• _Task material_
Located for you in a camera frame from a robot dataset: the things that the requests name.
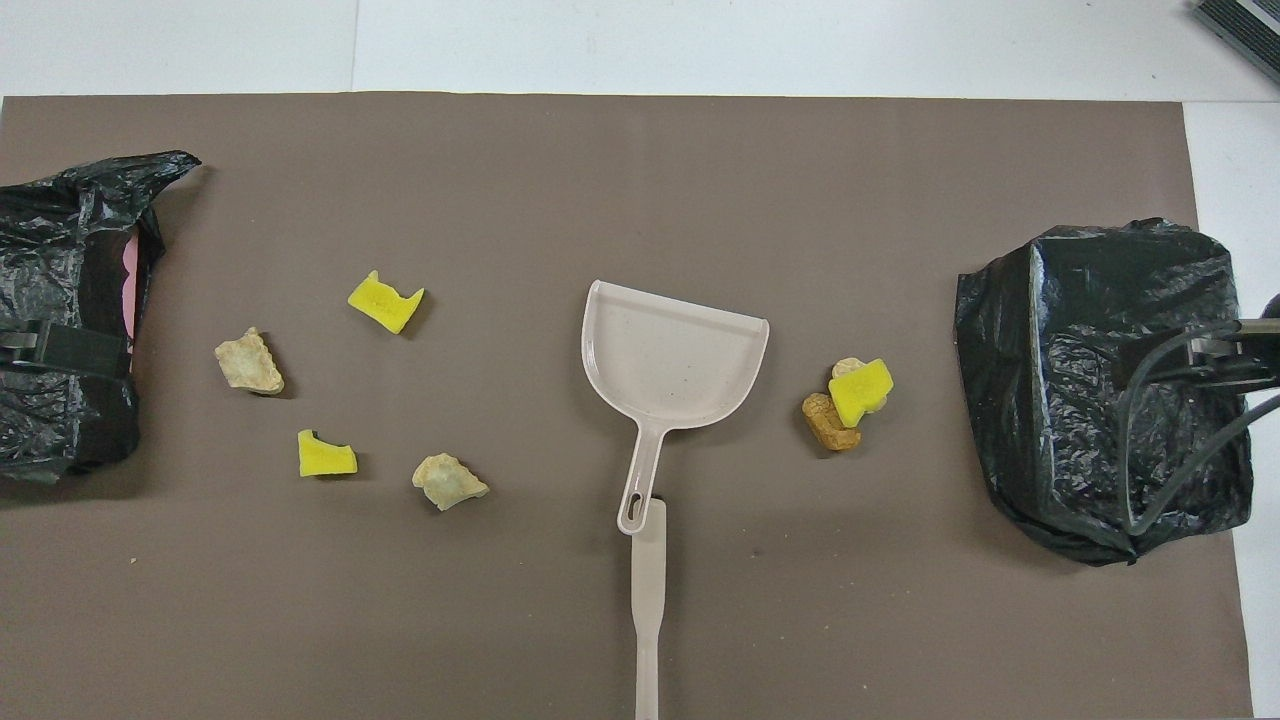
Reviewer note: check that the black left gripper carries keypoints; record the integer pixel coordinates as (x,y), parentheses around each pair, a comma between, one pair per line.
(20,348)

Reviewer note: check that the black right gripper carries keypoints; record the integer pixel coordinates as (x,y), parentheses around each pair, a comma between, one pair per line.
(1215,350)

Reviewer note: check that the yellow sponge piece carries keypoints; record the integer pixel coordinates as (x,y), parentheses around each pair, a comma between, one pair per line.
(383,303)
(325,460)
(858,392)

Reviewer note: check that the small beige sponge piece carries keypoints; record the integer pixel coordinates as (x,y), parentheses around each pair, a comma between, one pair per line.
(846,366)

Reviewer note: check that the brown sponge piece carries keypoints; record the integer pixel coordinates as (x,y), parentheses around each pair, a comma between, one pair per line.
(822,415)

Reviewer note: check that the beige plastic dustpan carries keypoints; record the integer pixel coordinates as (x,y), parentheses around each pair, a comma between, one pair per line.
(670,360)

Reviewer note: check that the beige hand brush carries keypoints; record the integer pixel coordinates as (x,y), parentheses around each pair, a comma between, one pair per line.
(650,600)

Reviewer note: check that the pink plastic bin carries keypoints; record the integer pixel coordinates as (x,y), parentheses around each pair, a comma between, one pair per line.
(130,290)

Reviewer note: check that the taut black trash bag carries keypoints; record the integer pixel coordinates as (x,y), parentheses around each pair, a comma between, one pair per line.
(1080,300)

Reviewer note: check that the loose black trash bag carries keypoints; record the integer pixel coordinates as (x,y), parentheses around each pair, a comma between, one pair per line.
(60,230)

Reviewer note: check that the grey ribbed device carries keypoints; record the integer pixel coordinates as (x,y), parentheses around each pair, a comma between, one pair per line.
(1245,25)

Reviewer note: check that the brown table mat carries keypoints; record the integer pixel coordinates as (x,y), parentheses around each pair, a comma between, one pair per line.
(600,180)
...
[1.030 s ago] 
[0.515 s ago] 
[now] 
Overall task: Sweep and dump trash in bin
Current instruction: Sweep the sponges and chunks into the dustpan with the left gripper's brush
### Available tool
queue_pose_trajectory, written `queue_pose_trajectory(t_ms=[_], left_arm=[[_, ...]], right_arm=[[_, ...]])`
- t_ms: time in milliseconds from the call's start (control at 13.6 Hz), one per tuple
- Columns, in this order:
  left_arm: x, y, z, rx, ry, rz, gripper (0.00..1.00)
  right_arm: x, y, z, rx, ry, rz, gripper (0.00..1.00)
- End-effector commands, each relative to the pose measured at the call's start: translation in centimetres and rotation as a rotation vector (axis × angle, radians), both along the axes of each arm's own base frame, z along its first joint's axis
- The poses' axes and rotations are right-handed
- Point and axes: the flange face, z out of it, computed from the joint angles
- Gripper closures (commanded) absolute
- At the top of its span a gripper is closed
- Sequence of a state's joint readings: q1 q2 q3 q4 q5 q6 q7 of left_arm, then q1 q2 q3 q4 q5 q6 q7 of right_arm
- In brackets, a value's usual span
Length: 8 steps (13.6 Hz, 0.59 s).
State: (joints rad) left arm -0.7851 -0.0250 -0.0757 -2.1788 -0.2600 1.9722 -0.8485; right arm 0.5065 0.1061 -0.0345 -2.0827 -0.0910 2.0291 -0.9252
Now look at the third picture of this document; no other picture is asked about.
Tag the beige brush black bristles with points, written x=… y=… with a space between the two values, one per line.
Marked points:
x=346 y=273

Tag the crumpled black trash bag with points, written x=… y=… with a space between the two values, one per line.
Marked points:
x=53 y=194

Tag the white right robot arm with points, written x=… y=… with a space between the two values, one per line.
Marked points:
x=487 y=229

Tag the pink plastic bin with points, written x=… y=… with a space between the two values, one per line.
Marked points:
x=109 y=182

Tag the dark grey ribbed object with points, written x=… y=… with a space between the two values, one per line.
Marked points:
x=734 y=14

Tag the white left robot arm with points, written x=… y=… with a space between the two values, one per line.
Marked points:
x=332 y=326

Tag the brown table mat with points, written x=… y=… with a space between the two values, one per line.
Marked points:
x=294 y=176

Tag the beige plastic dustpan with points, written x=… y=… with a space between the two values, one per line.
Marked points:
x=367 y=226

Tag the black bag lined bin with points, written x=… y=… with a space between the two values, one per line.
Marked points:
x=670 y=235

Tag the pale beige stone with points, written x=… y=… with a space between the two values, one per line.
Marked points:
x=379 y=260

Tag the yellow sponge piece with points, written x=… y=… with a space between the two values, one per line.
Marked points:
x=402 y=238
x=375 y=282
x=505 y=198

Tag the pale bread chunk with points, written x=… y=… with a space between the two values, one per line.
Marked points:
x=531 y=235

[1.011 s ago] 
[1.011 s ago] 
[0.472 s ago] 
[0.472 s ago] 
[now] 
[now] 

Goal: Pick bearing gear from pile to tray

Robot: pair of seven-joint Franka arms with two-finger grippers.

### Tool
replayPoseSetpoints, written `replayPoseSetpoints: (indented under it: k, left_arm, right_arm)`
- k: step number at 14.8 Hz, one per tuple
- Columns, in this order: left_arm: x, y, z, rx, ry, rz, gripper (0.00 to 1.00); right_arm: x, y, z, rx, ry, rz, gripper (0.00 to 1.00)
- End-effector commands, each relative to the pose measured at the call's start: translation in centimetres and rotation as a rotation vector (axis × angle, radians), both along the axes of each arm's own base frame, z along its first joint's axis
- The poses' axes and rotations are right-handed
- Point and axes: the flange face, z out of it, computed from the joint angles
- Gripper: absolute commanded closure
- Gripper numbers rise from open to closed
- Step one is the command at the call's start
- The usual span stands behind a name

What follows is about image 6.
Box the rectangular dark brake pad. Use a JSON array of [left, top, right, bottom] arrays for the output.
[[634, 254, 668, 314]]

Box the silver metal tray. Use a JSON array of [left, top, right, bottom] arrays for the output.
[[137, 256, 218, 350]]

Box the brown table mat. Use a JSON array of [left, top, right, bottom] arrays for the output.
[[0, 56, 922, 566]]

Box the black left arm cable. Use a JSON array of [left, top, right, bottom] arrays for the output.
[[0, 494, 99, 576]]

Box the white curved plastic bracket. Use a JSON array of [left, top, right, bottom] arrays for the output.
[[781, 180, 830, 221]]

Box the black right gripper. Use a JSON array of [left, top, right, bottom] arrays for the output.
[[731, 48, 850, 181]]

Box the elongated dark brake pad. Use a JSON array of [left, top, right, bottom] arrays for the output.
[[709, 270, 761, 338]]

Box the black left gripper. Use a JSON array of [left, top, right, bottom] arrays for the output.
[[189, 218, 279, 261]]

• _Work required_
Return exactly, and only, the lines above starting at the line that contains "- Gripper closures (commanded) absolute" and ending at the line that contains "State: (joints rad)".

• _Task result_
- Gripper closures (commanded) absolute
- At the top of its span a gripper is closed
- Sequence of a state's joint readings: q1 q2 q3 q4 q5 q6 q7 of left_arm, then q1 q2 q3 q4 q5 q6 q7 of right_arm
- In brackets, a value's usual span
Length: 8 steps (13.6 Hz, 0.59 s).
State: (joints rad) left arm -0.7851 -0.0250 -0.0757 -2.1788 -0.2600 1.9722 -0.8485; right arm 0.5065 0.1061 -0.0345 -2.0827 -0.0910 2.0291 -0.9252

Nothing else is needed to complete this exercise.